Members split over whether a majority of students would respond positively and learn more under the plan, or would react negatively and become frustrated at the increased difficulty, perhaps dropping out in even greater numbers.
The sharp differences among board members mirrored the wide range of opinion among students asked about the idea by a reporter at Point Loma High School this week. A sampling of several classes brought out issues of student and teacher motivation, the relevance of college-preparatory courses to job-bound graduates, and the right of students to choose their plan of study. Those concerns were also voiced by the board Tuesday.
Supt. Thomas Payzant will bring back to the board on June 17 staff views of the proposal in a report he believes can find a middle ground.
At issue is the plan by Trustees Dorothy Smith and Jim Roache to revamp the regular curriculum so that it would satisfy college-prep requirements of the state’s university and state college systems. The content of courses now labeled as advanced would become that of the regular curriculum.
Would Have to Pass
The 80% of the district’s 116,000 students who now take regular courses would have to satisfactorily pass the harder courses to graduate, whether or not they plan to go to college. Elective choices in fine arts and vocational arts would be sharply curtailed.
“Right now we choose students who can have access to college through advanced classes,” Smith said. “With a new (regular) core curriculum, all students will have to go through that (college-prep) curriculum.”
Roache said regular students need a stronger education for better career preparation, even if they don’t necessarily understand the immediate relevance of requiring a foreign language, algebra and four years of social studies.
“Maybe we should remove the latitude that some high school students have today,” Roache said, “and direct and focus them in areas where they may need (knowledge) later on in life.”
But board President Kay Davis said that such stiff, inflexible requirements would leave “no wiggle room” for a large pool of students with varied reading ability, parental support and motivation.
Davis agreed with Garfield High School teacher Gale Todd, who told the board not to shortchange the many students wanting vocational or industrial arts for jobs after graduation.
“Pushing these students harder with harder courses and saying, ‘You will make it’ . . . I don’t see (the desired result) happening,” Davis said. “Offering (a harder curriculum) and saying you must take it or no diploma, are two different things.”
No ‘Wiggle Room’ Needed
Smith responded: “I don’t think you need wiggle room.”
“That’s your opinion,” Davis replied.
“That’s your opinion,” Smith replied.
Board member Susan Smith said: “One of the questions we must face is that of motivation. . . . If a student is making low grades in consumer math, what difference is a D or F in algebra? . . . It doesn’t make you eligible for college. We have to be realistic.”

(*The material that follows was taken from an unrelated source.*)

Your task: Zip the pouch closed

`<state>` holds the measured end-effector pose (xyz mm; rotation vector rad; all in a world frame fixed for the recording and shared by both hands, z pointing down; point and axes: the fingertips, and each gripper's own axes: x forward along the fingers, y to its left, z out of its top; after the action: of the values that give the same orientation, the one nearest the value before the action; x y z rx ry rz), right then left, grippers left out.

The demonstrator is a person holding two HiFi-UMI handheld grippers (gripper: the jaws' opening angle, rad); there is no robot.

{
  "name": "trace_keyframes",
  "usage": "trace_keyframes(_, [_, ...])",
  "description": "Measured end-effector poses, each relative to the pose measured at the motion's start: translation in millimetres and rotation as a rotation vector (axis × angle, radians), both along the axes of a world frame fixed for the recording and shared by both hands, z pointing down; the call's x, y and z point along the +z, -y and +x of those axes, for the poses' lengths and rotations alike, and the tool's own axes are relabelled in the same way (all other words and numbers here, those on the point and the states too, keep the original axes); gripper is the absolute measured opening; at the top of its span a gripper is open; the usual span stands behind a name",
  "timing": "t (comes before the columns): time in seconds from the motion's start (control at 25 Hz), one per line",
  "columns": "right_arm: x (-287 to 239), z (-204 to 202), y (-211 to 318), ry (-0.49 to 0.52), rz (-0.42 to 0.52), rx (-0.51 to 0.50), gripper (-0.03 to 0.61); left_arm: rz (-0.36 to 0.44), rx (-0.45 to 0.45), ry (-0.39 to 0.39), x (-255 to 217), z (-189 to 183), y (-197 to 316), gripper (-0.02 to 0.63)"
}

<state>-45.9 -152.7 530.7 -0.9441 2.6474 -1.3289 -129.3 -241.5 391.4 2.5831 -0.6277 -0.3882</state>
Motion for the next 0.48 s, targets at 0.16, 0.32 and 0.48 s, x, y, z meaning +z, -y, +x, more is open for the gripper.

Earlier this week, the Point Loma students framed the issue in more personal terms.
“If a person is not planning to go to college, and wants to learn something like welding or metal shop but is required to take all college classes, that would be useless and waste the time of 90%,” Miguel Fuentes said in Barney Davis’ course on work experience.
“You can’t be forced to be motivated, you can’t have classes forced on you,” Jamie Price said. “Interest is what makes you take (advanced) classes.”
“My classes are easy because I deliberately wanted an easy schedule to be able (to have a job),” Alex Hurtado said. “I should have the choice whether I want easy or hard.”
“Some classes you take are never going to be needed,” another student complained. “So why we have to take them, I don’t know.”
Teachers Called Key
Numerous students in George Rion’s advanced-placement U.S. history class said teachers will be the key to the overall success of a harder program. Among their comments:
- “The kids in regular classes don’t have motivation, they just lean back, and some of the teachers don’t care, they just figure the kids aren’t going to work.”
- “I think if you combined advanced and regular classes, you’d see some regular students being motivated and trying harder, but then again, five or six people goofing around could cause (a lot of problems) . . . It would depend on how well teachers could keep students motivated.”
- “I think it would be good to offer better classes but if you want motivation, you have to have the whole society, especially families, caring a lot more than they do now.”